WHAT THIS TASK INVOLVES: Reproduce nothing beyond the line containing "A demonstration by". From the first line of the data below down to it, copy each line exactly, without the pictures.

——————————

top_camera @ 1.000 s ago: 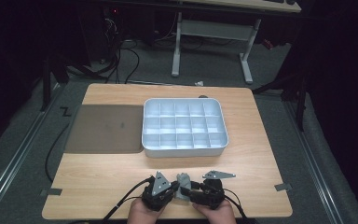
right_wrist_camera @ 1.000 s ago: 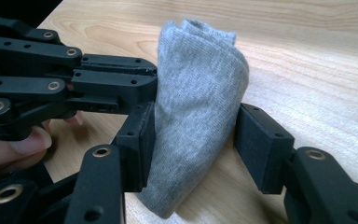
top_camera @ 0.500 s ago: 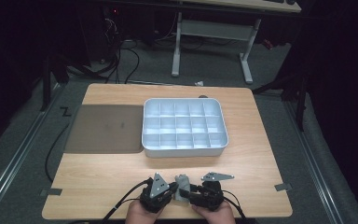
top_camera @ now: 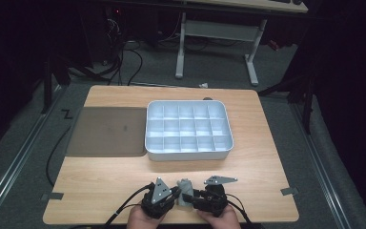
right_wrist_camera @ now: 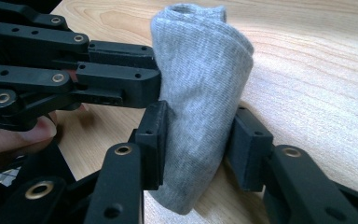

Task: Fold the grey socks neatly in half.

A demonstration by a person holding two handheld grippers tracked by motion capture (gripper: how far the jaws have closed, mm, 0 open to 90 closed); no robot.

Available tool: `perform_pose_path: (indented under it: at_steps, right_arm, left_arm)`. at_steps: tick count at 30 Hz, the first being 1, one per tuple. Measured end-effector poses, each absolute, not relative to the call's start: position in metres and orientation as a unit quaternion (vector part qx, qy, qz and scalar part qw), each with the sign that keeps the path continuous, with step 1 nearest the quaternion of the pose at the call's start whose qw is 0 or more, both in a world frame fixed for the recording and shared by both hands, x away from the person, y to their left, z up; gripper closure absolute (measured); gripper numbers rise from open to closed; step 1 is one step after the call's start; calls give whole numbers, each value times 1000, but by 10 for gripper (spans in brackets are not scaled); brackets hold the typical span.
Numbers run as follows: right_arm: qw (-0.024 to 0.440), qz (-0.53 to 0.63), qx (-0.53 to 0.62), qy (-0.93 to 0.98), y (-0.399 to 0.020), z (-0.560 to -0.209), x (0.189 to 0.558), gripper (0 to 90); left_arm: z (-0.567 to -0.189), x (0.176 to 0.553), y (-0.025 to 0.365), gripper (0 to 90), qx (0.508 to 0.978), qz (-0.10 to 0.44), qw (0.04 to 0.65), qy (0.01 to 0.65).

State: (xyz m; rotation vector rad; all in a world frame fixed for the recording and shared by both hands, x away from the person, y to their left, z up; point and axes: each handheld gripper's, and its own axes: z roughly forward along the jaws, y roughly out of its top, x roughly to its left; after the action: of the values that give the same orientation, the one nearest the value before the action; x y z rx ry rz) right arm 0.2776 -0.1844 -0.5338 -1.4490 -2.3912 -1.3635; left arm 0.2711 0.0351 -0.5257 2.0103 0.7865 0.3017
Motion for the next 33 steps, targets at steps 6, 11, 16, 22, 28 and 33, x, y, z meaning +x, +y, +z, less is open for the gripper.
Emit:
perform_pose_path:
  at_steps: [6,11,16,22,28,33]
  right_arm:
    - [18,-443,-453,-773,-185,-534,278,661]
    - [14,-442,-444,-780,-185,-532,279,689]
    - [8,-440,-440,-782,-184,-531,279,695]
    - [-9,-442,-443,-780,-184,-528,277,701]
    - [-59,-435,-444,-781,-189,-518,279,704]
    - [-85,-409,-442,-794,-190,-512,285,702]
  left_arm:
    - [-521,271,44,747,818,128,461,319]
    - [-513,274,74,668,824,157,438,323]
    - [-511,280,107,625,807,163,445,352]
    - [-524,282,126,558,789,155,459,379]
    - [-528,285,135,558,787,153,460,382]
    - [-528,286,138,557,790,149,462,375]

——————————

ANSWER SPACE:
top_camera @ 1.000 s ago: 
right_wrist_camera @ 1.000 s ago: 
top_camera @ 0.500 s ago: 
top_camera @ now: 
right_wrist_camera @ now: 

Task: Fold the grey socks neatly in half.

A demonstration by a person holding two handheld grippers tracked by motion capture (gripper: how far the jaws have closed, mm, 0 open to 90 closed); no robot.

No further output remains.